Wynn To Pay $5.6M In Unpaid Dealer Tips
Wynn Resorts has finally agreed to end the protracted legal feud with around 1,000 current as well as former dealers at its Las Vegas properties. The feud, which revolved around the supposed non-payment of tips, has been ongoing for the past 15 years, moving unresolved from courtroom to courtroom.
Wynn on Friday agreed to a settlement that will see the casino giant part with $5.6 million to be paid in unsettled tips to disgruntled dealers. The settlement was eventually reached with the help and guidance of a mediator before it was made an order of the court by US District Judge Andrew Gordon.

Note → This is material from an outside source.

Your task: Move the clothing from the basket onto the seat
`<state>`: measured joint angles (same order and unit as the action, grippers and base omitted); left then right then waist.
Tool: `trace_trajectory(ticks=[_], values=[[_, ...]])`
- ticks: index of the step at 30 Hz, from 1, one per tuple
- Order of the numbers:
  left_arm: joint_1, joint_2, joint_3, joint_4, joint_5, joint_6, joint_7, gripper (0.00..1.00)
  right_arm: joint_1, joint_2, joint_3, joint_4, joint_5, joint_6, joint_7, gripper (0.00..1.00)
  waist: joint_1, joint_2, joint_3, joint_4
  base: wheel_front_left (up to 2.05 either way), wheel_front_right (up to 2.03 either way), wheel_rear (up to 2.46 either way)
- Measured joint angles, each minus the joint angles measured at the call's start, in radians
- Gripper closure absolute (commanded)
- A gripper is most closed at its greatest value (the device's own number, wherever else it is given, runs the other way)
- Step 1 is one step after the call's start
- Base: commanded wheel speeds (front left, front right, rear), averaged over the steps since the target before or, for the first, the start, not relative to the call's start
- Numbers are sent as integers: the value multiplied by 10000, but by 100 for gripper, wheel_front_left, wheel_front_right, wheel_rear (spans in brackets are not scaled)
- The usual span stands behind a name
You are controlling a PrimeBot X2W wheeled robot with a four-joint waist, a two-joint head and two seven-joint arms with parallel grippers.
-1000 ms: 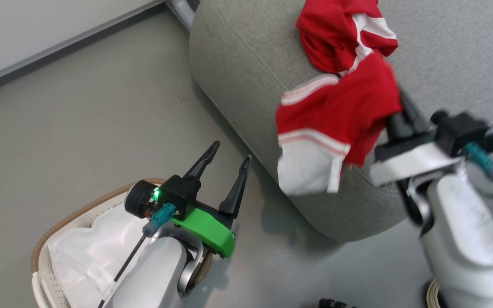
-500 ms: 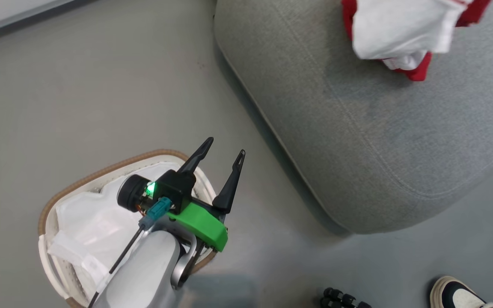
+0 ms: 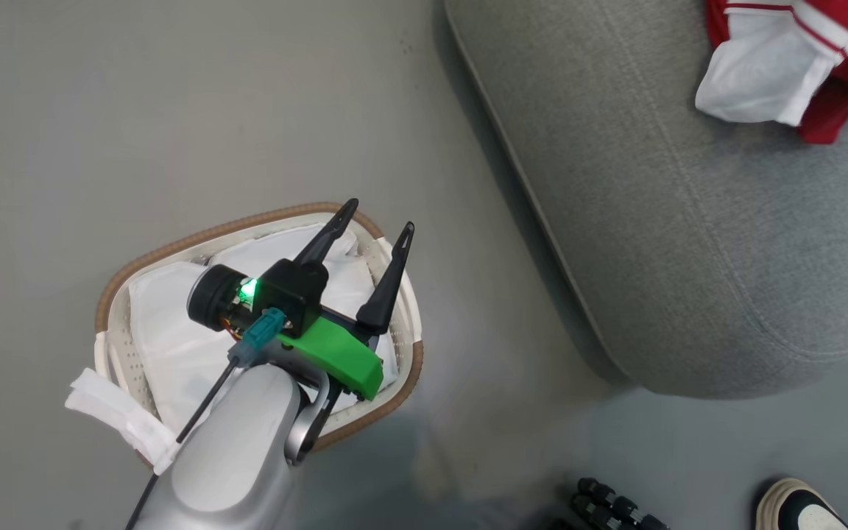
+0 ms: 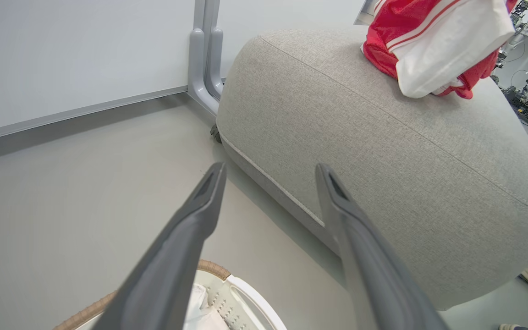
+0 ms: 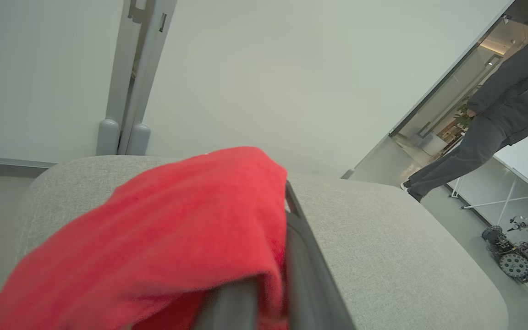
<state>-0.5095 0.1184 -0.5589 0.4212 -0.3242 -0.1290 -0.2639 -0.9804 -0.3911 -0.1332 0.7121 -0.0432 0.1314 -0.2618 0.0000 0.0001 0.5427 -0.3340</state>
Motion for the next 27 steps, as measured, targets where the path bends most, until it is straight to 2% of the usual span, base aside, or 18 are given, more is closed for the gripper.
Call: trace_trajectory(ticks=[8,19,27], values=[[-45,10,500,52,86,-2,-2,0,897,577,-554,19,-100,0,0,0,0,-1,155,330,0,0,0],[493,-54,995,88,123,-2,-2,0,2689,648,-2111,165,-253,0,0,0,0,0,-617,236,0,0,0],[882,-153,1191,119,92,0,-2,0,3626,1022,-2784,295,-447,0,0,0,0,-1,-1100,188,0,0,0]])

Wynn’s A Cry In The Wilderness
The disgruntled dealers had based their argument of having been conned out of a large portion of their tips on then chairman and CEO Steve Wynn’s 2006 decision to – without fair warning – implement a controversial new policy that would include team leaders in on the distribution of the tip pool.

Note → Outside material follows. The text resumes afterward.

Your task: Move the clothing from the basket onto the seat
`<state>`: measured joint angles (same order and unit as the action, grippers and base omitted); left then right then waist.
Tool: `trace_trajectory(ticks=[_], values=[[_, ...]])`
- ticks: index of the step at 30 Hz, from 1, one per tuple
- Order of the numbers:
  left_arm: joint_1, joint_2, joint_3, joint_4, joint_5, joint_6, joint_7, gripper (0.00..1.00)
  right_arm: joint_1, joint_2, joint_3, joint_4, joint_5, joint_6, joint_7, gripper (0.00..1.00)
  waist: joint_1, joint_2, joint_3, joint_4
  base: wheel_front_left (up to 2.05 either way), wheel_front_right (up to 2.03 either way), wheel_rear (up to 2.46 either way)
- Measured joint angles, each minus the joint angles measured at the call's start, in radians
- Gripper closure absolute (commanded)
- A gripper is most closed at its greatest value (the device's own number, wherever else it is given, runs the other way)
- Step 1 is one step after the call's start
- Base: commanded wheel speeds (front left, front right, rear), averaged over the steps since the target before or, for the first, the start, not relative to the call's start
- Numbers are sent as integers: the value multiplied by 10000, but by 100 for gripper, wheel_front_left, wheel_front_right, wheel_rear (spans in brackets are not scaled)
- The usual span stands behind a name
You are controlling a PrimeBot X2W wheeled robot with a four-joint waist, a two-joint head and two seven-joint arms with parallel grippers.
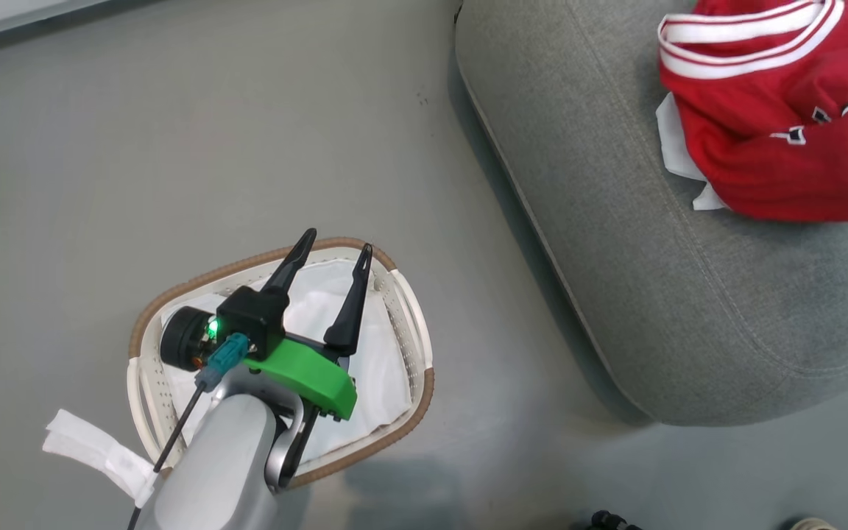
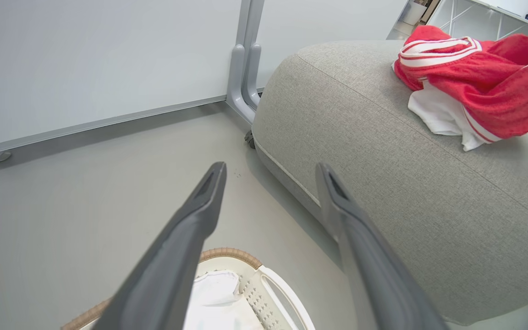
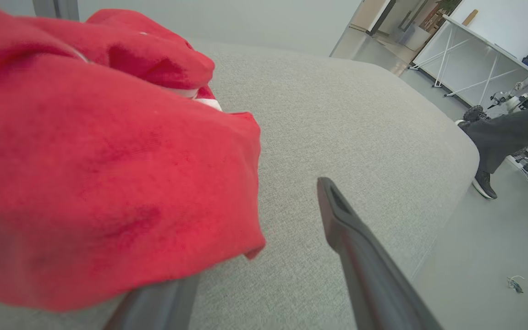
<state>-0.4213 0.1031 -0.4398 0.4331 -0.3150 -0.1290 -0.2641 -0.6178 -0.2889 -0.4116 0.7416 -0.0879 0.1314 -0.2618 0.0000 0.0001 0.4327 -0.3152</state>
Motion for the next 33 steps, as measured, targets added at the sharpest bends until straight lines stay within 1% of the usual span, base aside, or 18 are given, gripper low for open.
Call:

Wynn had in turn based his own decision on the merging of floor supervisors and pit bosses into a single management role – a decision he feared might end in disaster due to the fact that team leaders oftentimes ended up with less money in the bank because of tips paid to dealers by customers.

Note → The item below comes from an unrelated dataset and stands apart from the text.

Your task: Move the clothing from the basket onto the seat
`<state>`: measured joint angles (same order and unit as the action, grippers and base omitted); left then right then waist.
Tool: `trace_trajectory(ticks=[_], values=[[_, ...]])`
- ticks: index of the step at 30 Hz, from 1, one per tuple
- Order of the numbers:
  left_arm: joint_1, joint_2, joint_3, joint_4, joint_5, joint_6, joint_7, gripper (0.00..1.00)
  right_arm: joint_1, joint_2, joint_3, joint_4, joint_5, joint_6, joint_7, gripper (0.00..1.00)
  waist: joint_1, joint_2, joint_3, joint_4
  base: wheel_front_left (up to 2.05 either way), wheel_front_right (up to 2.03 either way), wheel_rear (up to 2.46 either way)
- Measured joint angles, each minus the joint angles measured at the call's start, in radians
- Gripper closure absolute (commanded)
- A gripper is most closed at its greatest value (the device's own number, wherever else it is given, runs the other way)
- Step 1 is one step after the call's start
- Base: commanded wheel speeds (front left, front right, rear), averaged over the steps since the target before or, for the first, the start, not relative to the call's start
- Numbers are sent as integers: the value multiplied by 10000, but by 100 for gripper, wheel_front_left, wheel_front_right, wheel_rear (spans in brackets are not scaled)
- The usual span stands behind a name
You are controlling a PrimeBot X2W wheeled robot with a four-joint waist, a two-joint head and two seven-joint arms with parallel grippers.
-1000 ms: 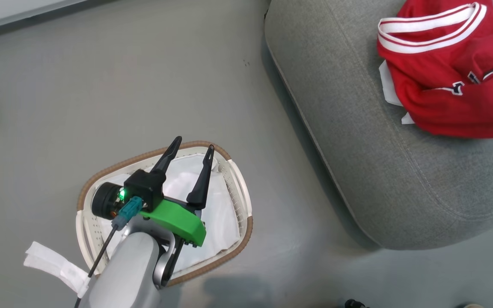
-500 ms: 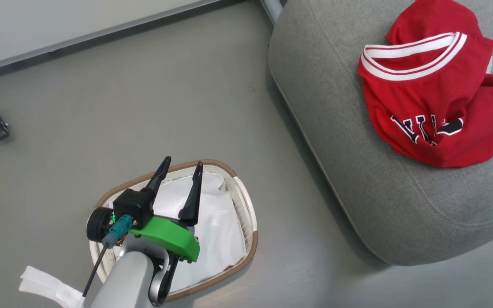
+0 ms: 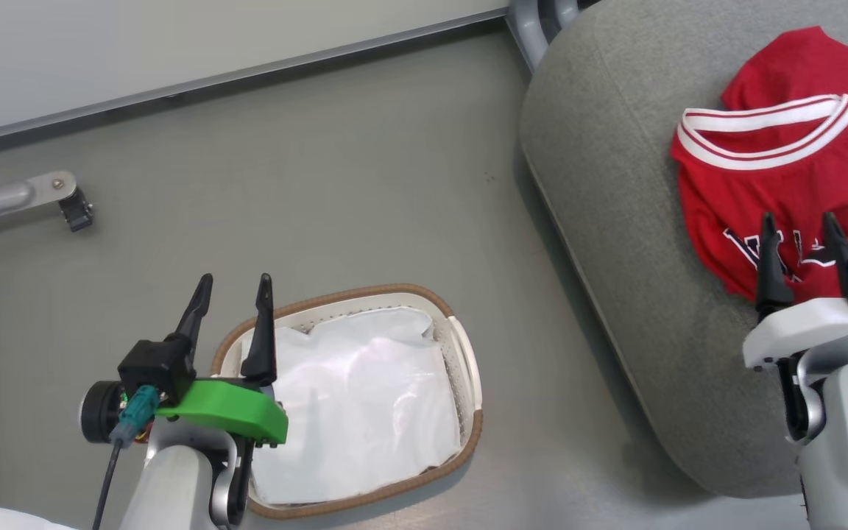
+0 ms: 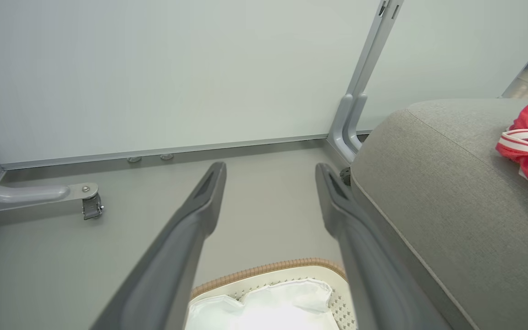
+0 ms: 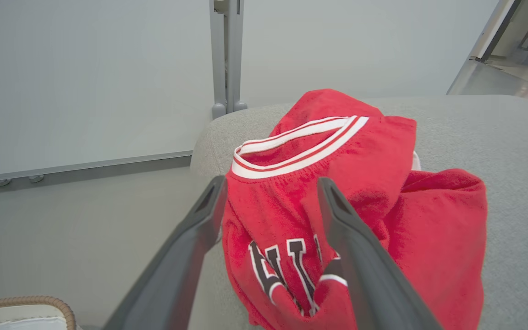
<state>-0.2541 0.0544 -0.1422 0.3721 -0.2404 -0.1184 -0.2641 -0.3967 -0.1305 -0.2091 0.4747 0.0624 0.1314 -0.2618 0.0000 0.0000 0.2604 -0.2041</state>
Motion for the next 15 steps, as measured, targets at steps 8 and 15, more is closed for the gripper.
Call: trace_trajectory(ticks=[8,15], values=[[232,-36,771,92,357,267,0,0,-16,291,1246,-326,366,-2,0,0,0,0,-106,958,0,0,0],[523,-40,1051,-6,265,483,0,0,71,529,1636,-393,458,-2,0,0,0,0,-183,1693,0,0,0]])
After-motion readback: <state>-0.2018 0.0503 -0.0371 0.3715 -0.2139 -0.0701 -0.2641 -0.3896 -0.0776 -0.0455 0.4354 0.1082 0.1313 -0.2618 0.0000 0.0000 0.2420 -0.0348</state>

Dealers had however at the time argued that instead of including casino service team leads in general tip distribution, Wynn should have increased their salaries. This would according to the disgruntled employees have been a much more reasonable approach than messing about with the tips earned by dealers.
What had fuelled the fire of controversy even more was that Wynn Resorts was at the time of the implementation of the controversial new rule, the only Las Vegas operator sharing tip pools with non-tipped employees.
The Final Approach
The dealers initially sought to recover as much as $50 million in unpaid tips from Wynn. Their case was however in 2011 revised in a federal court – this after the Obama administration had earlier that year passed new legislation prohibiting the sharing of tips with non-tipped employee’s illegal.
This resulted in the case being tossed again, prompting the dealers to approach the US Court of Appeals, where they eventually emerged successful in their plight for a recoup.
The recent settlement includes outstanding tips, attorney fees, and general legal costs. Attorney fees are said to have accumulated to a whopping $1.4 million over the course of the protracted years-long legal proceedings.